Von den übrigen Gewerkschaften, neben den bisher aufgezählten größeren Dachverbänden, beteiligen sich vor allem die Mitgliedsgewerkschaften der FSU (Fédération syndicale unitaire, „Der Kampfeseinheit verbundene Branchengewerkschaft“) an den sozialen Protesten. Es handelt sich um den Zusammenschluss von Gewerkschaften im Lehrer/innen- und Berufsbildungsbereich. Allerdings erscheinen die Positionierungen ihres Apparats in dem Konflikt eher lau.

Der christliche Gewerkschaftsbund (CFTC) hat sich von Anfang nicht an den Protesten im Frühjahr 2016 beteiligt. Sporadisch an ihnen teilgenommen hat hingegen der fünfte anerkannte Dachverband – neben CGT, CFDT, FO, CFTC -, der „Gewerkschaftsverband der höheren und leitenden Angestellten“ (CGC; auch: CFE-CGC) mit gut 100.000 Mitgliedern.

Aufgrund ihrer Klientel nimmt die 1944 gegründete CGC eine Sonderstellung unter den französischen Gewerkschaften ein. Zwar mischte sie sich in der Regel nicht unter die allgemeinen Proteste, doch am 12. Mai d.J. – dem Tag der Verabschiedung des Gesetzentwurfs in erster Lesung (durch Rückgriff auf den Artikel 49-3, am 10. Mai, sowie Ablehnung eines Misstrauensvotums an diesem Tag) – führte die CGC eine eigene Kundgebung in Sichtweite der französischen Nationalversammlung durch. Anlässlich eines Gewerkschaftstags am 01. und 02. Juni 2016 in Lyon, der mit einem Führungswechsel verbunden war, schlug der neue Vorsitzende François Hommeril erheblich schärfere kritische Töne als die bisherige Leitung gegen das geplante „Arbeitsgesetz“ an.

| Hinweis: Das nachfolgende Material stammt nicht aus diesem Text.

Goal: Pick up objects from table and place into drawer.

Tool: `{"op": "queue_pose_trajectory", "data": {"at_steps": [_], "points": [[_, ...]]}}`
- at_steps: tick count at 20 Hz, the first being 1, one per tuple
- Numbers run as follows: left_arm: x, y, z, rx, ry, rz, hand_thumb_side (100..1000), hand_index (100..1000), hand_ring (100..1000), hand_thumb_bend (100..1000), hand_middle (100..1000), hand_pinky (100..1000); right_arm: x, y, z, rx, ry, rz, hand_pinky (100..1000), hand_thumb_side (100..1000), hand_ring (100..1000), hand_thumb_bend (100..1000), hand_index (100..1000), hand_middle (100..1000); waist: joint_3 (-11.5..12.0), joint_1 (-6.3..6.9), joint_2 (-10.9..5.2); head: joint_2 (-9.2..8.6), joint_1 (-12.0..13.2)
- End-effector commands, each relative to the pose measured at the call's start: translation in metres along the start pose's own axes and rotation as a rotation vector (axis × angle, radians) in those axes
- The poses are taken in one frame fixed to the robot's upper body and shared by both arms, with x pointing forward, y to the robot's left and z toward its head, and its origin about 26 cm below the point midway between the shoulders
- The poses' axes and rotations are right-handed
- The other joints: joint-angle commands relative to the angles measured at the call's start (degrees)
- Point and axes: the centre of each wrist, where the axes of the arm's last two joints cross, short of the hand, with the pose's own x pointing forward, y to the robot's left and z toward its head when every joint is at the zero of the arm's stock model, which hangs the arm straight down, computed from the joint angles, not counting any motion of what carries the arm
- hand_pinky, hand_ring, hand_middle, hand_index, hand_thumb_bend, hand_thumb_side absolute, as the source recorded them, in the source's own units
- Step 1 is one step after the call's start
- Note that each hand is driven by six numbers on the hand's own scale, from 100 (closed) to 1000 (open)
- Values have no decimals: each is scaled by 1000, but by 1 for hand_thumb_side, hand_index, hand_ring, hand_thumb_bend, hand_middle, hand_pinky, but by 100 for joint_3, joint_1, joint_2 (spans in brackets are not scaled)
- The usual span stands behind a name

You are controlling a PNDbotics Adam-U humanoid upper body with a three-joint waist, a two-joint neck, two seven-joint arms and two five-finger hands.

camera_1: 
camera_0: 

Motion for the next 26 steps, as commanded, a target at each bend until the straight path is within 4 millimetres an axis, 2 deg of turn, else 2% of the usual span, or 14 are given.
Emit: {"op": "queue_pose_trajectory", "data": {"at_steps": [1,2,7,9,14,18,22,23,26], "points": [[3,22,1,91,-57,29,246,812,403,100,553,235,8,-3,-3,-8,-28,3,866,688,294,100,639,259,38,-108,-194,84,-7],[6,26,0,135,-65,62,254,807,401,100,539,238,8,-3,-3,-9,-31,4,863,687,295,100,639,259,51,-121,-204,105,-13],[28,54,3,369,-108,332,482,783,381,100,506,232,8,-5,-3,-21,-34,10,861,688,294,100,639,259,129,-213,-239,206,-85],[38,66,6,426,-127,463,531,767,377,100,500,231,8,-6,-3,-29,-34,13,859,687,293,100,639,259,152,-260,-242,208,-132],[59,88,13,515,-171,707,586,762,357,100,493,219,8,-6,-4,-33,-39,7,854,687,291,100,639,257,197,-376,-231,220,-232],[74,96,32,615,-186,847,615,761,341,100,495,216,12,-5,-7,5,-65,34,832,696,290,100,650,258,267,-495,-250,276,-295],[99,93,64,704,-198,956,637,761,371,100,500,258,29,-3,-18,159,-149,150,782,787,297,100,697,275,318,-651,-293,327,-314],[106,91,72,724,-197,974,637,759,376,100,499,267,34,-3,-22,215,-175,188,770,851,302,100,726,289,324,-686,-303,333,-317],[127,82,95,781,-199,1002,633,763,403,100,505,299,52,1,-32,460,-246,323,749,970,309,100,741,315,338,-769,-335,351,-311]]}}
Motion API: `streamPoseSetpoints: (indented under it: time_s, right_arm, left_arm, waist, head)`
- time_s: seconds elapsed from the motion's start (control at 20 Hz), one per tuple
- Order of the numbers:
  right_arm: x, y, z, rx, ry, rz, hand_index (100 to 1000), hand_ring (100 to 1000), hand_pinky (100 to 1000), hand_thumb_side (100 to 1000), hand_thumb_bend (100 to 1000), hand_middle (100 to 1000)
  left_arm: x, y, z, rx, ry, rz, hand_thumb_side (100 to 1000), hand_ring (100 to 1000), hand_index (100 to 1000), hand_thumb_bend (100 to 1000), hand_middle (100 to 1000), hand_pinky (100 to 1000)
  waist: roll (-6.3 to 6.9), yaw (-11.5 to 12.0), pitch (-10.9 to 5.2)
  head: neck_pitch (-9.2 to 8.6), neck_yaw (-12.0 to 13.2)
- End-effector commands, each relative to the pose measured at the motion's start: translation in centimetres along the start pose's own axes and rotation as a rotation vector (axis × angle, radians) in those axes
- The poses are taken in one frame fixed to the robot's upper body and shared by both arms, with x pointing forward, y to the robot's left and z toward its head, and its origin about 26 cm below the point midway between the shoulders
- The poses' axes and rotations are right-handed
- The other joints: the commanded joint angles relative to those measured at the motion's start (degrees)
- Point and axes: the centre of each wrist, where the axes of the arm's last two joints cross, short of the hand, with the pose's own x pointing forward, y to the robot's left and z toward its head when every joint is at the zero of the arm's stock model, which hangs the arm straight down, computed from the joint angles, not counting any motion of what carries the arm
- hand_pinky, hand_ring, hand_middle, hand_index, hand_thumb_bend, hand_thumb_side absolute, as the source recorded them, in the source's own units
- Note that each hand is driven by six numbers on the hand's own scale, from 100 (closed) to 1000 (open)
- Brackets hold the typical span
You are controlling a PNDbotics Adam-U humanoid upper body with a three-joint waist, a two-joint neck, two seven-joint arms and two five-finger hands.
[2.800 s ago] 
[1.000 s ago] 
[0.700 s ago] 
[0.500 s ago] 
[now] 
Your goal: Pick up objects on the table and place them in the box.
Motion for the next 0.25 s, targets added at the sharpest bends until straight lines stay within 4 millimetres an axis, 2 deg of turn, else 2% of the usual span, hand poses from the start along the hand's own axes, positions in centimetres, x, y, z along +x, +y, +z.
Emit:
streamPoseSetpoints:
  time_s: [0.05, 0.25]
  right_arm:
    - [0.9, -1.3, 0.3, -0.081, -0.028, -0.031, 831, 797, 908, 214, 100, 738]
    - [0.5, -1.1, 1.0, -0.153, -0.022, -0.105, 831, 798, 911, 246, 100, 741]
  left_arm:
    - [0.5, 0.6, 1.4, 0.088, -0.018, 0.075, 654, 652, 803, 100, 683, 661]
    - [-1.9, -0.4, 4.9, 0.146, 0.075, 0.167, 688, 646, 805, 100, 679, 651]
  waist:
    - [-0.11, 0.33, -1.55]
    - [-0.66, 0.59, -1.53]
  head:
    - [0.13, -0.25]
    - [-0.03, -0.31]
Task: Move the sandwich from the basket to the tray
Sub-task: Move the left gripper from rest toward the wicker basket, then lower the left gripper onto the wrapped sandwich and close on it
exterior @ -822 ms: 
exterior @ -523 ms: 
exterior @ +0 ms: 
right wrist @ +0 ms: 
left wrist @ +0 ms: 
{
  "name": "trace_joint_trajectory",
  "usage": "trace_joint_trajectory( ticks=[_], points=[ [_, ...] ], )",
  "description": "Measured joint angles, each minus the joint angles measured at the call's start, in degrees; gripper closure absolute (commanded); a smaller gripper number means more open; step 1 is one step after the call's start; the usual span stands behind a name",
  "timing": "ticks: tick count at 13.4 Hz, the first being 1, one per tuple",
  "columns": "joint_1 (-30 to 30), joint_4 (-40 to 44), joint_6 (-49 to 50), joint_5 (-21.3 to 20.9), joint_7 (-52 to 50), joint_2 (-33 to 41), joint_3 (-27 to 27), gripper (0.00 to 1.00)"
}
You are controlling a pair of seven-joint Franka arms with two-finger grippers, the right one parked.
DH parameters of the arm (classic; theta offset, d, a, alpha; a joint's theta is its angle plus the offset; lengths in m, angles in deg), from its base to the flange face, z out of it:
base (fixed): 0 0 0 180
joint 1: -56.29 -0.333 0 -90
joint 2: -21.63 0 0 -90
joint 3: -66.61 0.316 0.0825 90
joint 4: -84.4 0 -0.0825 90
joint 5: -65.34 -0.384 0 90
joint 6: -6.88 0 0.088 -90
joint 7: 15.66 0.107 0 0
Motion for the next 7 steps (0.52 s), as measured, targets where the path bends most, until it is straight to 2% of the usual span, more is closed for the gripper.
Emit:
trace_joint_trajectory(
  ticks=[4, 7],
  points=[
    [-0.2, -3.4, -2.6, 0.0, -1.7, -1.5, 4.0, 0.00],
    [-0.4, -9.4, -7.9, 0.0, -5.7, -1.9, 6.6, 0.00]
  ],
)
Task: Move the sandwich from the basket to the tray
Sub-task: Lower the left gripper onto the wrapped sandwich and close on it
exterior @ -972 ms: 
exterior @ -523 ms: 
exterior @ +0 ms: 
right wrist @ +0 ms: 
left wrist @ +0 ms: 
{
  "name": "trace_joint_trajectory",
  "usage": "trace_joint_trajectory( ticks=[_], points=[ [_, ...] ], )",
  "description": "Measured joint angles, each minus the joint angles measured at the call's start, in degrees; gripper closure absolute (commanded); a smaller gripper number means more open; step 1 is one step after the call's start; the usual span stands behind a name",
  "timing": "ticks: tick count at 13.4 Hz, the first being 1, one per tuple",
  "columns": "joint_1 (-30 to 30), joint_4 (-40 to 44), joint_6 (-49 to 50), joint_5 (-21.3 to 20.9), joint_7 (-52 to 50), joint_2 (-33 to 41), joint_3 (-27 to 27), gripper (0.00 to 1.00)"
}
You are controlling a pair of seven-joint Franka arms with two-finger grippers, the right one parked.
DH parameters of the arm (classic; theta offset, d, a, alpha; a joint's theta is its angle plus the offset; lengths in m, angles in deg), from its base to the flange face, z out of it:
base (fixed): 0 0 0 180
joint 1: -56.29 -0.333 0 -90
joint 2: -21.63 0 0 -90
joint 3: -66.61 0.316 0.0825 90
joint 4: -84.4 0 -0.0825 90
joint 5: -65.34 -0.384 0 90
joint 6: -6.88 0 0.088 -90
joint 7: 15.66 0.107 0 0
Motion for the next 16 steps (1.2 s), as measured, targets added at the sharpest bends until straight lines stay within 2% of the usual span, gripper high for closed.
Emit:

Neben den Gewerkschaften von abhängig Beschäftigten treten die Jugendverbände UNL (Nationale Union der Oberschüler/innen) und FIDL (Unabhängiger demokratischer Oberschüler/innen-Verband) sowie die Studierendengewerkschaft UNEF als Unterzeichner der Aufrufe zum Protest hervor.